Bir Singh Markam is native living in Bastar District of Chattisgarh. He was growing corn over a small piece of land in the forest. This was his way of providing for his small family. In 1998 he was arrested along with seventy five other natives of that area on the charges that he had occupied the land that he tilled unlawfully. He was jailed along with others.
When he was released he had to visit the court at least twenty times in next few years. The
court was thirty kilometers away. Travelling expenses coupled with the fine broke his back and he was forced to sell of his oxen to pay for the same.
There are crores of tribal spread all over the country on whom the freedom in 1947 played a
cruel joke. The natives had lived on their land for generations and the English in pre 1947 era treated the tribal areas as “Excluded area”. The English had adopted a policy of non interference and kept the tribal areas outside the British rule. The laws that were in force throughout the country were not enforced in these areas. In other words tribal areas were outside the purview of the British Law.
When the constitution was promulgated in 1950 after independence then all laws became
applicable throughout the length and breadth of the country, including the “Excluded areas”. The tribal people are basically people of backward areas, poor and uneducated. They had no
papers to prove the ownership of the land on which they had lived literally for centuries. The
outsiders took advantage of this fact and started to grab this land. The tribal survived on the
land and the forest and some even lived in the forest. But the forest was declared as national
property by the government and the tribal for whom it had been a home for centuries were
declared criminals by a simple law.
Officials and minions of the forest department come and harass the tribal of the villages.
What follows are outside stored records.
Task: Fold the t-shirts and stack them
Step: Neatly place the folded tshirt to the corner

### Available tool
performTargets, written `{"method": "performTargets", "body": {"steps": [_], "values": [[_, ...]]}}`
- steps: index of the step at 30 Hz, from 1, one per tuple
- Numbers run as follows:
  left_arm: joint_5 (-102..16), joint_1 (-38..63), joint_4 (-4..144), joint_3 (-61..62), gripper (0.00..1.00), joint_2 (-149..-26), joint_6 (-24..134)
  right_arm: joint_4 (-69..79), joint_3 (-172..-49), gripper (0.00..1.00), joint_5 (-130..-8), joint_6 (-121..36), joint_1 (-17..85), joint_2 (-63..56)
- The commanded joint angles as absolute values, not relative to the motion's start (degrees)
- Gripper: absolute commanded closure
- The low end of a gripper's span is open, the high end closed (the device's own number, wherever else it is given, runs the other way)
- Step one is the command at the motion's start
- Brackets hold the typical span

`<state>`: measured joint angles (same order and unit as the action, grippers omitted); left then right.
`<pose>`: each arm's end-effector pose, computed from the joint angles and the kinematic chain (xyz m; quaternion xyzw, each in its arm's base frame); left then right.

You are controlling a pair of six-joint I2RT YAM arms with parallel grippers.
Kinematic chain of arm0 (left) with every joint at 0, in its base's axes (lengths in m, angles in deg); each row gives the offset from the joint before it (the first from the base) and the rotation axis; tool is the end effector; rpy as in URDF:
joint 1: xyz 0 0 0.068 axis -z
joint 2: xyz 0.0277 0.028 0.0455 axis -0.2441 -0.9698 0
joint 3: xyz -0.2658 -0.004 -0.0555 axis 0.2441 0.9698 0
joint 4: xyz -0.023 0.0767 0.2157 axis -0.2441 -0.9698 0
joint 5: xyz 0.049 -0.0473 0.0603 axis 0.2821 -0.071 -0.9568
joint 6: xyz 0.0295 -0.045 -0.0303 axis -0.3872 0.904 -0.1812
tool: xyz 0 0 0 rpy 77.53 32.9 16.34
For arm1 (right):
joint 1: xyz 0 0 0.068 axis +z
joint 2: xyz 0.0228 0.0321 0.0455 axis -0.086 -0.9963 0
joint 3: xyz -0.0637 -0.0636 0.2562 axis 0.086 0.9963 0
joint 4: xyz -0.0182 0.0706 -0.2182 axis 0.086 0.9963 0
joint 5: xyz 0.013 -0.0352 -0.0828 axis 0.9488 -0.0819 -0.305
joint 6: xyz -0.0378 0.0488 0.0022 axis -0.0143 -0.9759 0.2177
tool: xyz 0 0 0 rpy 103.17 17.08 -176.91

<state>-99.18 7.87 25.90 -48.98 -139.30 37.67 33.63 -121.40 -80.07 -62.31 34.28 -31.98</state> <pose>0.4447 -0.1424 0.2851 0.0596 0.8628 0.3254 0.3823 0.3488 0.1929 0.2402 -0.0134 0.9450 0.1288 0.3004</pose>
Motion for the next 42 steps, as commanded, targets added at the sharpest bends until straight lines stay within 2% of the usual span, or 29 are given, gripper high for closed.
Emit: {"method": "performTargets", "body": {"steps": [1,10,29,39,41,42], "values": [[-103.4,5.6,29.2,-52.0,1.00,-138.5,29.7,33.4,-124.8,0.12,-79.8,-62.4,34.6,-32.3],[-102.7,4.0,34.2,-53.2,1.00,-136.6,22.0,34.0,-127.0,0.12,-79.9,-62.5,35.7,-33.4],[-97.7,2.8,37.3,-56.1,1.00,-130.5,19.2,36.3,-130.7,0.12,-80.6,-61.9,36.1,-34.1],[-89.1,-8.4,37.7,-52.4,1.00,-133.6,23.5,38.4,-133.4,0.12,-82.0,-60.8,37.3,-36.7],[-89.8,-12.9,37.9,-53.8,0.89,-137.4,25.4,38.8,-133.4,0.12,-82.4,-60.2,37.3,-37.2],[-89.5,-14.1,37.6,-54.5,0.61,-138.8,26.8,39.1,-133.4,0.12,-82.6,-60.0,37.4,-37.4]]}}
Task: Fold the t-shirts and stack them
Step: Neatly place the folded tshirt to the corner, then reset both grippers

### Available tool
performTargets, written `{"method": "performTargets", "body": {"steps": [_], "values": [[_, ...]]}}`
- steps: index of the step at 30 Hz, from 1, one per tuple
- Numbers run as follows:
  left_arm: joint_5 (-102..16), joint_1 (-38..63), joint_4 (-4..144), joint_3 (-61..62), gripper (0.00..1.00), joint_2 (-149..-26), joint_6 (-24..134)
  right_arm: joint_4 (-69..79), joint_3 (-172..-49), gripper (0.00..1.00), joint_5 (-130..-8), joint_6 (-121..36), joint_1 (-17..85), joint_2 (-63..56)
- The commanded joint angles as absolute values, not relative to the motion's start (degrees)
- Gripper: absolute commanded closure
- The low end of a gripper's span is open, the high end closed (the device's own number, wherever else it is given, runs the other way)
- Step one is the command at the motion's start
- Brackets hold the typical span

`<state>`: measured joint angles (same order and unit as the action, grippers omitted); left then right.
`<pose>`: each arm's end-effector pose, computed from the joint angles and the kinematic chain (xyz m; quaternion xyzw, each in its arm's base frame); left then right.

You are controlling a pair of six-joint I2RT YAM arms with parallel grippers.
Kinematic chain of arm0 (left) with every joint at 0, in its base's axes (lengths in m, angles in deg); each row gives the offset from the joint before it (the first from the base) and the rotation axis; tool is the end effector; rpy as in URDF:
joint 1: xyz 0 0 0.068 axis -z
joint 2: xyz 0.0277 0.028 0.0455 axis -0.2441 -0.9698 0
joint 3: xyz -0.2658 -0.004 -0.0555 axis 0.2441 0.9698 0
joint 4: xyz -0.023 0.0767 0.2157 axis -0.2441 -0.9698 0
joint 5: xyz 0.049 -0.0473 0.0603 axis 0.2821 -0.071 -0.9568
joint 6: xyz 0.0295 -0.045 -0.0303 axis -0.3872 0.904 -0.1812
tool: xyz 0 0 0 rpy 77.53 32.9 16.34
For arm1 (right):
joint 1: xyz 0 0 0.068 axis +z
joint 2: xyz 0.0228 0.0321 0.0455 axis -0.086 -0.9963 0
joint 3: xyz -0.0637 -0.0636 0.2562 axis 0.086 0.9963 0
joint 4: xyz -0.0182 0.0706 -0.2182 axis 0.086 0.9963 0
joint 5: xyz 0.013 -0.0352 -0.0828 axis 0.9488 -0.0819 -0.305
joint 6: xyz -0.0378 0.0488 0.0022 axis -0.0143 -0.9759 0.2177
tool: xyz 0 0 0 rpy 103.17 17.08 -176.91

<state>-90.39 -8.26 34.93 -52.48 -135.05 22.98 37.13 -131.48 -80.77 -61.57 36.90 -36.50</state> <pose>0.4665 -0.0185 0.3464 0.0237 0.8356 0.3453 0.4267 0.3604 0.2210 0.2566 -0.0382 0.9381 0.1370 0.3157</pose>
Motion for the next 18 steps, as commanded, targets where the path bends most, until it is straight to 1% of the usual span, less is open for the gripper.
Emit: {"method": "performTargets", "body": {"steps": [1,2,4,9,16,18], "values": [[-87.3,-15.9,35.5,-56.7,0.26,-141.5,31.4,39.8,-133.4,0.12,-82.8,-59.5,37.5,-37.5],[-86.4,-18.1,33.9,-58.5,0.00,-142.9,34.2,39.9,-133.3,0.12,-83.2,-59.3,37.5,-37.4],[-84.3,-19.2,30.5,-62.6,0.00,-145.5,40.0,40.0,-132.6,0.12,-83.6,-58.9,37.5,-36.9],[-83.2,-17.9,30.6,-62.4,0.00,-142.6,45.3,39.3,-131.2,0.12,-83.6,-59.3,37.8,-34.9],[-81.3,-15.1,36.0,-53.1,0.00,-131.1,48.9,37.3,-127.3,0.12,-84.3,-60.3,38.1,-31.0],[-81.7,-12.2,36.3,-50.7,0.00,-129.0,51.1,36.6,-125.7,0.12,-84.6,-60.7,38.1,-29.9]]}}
Since these people do not posses the documentary evidence of the ownership of land on which they live, their occupation of the land is treated as unlawful. The officials of the forest department stop them from tilling their land, collecting wood from the forest or collecting flowers and seeds and do not allow them to let their cattle graze on the land. Their fields are mowed down by elephants. The soil is spoilt by throwing thorny seeds of babool. These people are beaten up and their crop is destroyed and many times the police arrest them.
It seems ironical but as long as the forests were home and natural habitat to the tribal it was a forest but as soon as it was declared a national treasure it has started shrinking and is on the verge of extinction. Forest officials, contractors and politicians all in connivance with each other are looting and plundering this national wealth, and all in the name of duty.
- Every year the government gives out contract to take out “Tendu leaves” from the forest.Every contractor gets contract for 1500-5000 bags of “Tendu leaves”. But officials of forest department are given bribes and how much the contractor takes out no one knows. Even a small contractors earns upto rupees fifteen lac per year. But the adivasi is paid only thirty naya paisa for each bundle of tendu leaves. Under the pressure of Naxalites, now that rate has been increased to one rupee.
- The government gives out contracts to paper mills to cut several lac tones of bamboo from the forest at hugely cheap rates. However, the paper mills give contract to adivasis at a rate of ten to twenty naya paisa per bundle. This way paper mills corner huge profits.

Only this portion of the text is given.